Southwest isn’t the only airline to have a profitsharing program. In fact, The Points Guy reports that Delta Air Lines would contribute $1.6 billion, or about two months’ pay, to eligible employees. American Airlines will spend $213 million on its profit-sharing program. Finally, United Airlines will pay out about $491 million.
For Southwest, this marks the 46th consecutive year that the airline has rewarded its employees with a profitsharing award. In fact, Southwest was the first in the industry to offer a profitsharing plan.
A challenging 2019 due to the MAX
It hasn’t been the smoothest of years for Southwest Airlines. In fact, during an earnings call on January 23rd, Southwest Chief Executive Gary Kelly noted that 2019’s full-year operating profit was down 28%. This equates to US$828 million less than if the grounded 737 MAX had been operational.
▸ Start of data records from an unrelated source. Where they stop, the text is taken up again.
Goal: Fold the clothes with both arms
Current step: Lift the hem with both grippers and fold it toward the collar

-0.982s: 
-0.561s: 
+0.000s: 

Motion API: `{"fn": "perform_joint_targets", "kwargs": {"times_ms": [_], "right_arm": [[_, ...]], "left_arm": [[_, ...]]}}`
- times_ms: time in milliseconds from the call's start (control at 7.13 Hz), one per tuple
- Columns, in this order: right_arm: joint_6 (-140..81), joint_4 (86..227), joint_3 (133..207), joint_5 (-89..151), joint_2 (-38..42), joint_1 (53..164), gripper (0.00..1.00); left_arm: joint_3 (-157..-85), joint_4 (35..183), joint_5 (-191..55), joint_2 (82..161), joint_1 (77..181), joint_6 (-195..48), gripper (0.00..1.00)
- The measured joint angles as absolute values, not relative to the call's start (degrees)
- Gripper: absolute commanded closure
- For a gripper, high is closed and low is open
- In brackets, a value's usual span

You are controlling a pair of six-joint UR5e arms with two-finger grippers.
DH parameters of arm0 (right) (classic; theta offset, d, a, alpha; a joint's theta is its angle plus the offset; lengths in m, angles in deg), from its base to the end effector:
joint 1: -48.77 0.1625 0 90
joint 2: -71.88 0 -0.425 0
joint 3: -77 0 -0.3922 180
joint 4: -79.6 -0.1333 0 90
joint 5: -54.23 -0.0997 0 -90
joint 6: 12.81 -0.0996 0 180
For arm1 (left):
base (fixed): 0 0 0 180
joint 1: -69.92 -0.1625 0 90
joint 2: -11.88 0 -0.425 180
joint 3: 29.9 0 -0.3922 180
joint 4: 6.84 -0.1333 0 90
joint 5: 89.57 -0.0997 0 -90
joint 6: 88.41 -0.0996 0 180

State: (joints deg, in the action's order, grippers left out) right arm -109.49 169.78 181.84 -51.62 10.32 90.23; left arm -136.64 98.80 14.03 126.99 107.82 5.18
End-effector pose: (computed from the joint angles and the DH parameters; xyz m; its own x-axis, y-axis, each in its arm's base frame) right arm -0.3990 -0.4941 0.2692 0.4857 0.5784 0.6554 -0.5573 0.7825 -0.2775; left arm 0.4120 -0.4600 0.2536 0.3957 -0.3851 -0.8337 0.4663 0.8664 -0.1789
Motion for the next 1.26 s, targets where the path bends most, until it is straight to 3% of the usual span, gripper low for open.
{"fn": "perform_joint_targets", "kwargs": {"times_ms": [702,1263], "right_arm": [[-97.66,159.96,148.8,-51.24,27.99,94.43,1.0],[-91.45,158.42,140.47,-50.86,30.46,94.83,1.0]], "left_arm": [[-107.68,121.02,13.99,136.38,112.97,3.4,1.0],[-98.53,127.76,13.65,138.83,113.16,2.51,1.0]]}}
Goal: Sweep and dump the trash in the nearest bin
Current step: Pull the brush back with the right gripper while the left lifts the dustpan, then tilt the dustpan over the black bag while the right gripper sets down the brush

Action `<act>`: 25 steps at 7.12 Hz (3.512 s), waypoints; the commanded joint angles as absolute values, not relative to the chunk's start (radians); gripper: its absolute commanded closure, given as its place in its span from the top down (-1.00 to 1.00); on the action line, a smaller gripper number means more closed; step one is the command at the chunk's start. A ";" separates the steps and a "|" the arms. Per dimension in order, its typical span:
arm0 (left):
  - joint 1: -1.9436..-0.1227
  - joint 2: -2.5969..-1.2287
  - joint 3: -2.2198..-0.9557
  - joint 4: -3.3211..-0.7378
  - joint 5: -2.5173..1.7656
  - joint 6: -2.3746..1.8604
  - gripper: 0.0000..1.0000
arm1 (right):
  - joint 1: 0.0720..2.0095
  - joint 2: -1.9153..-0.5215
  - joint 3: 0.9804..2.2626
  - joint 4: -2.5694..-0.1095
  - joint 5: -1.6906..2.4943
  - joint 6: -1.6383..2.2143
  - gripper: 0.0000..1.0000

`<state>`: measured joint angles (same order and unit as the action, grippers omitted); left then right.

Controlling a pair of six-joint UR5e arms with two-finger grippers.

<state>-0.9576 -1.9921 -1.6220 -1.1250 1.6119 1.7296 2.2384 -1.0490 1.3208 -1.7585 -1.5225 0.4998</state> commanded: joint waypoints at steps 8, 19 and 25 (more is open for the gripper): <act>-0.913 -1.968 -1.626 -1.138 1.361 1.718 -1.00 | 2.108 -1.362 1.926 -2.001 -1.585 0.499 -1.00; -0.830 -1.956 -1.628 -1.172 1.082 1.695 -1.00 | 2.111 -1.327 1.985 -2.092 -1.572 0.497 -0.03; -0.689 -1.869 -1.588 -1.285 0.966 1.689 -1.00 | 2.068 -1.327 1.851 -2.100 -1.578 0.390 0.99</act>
With its fleet of 737 MAX aircraft stuck on the ground, Southwest has had to deal with a number of issues. These include reduced capacity, delayed growth and the delayed retirement of older aircraft. According to Planespotters, Southwest had received 34 MAX jets, with three of these on lease. These planes are all now staying dry in the Mojave desert. The airline is expecting another 41 MAX jets.
In December, it was announced that Southwest Airlines had reached a confidential agreement with Boeing for compensation over the grounding of the 737 MAX. While the total was undisclosed, the airline did say it would allocate $125 million towards its’ profitsharing program.
With the 737 MAX grounding expected to be lifted by May or June, this should allow Southwest to resume some of its expansion strategies in 2020 if all goes according to plan. Maybe this time next year the airline will have an even larger profit to share with its employees.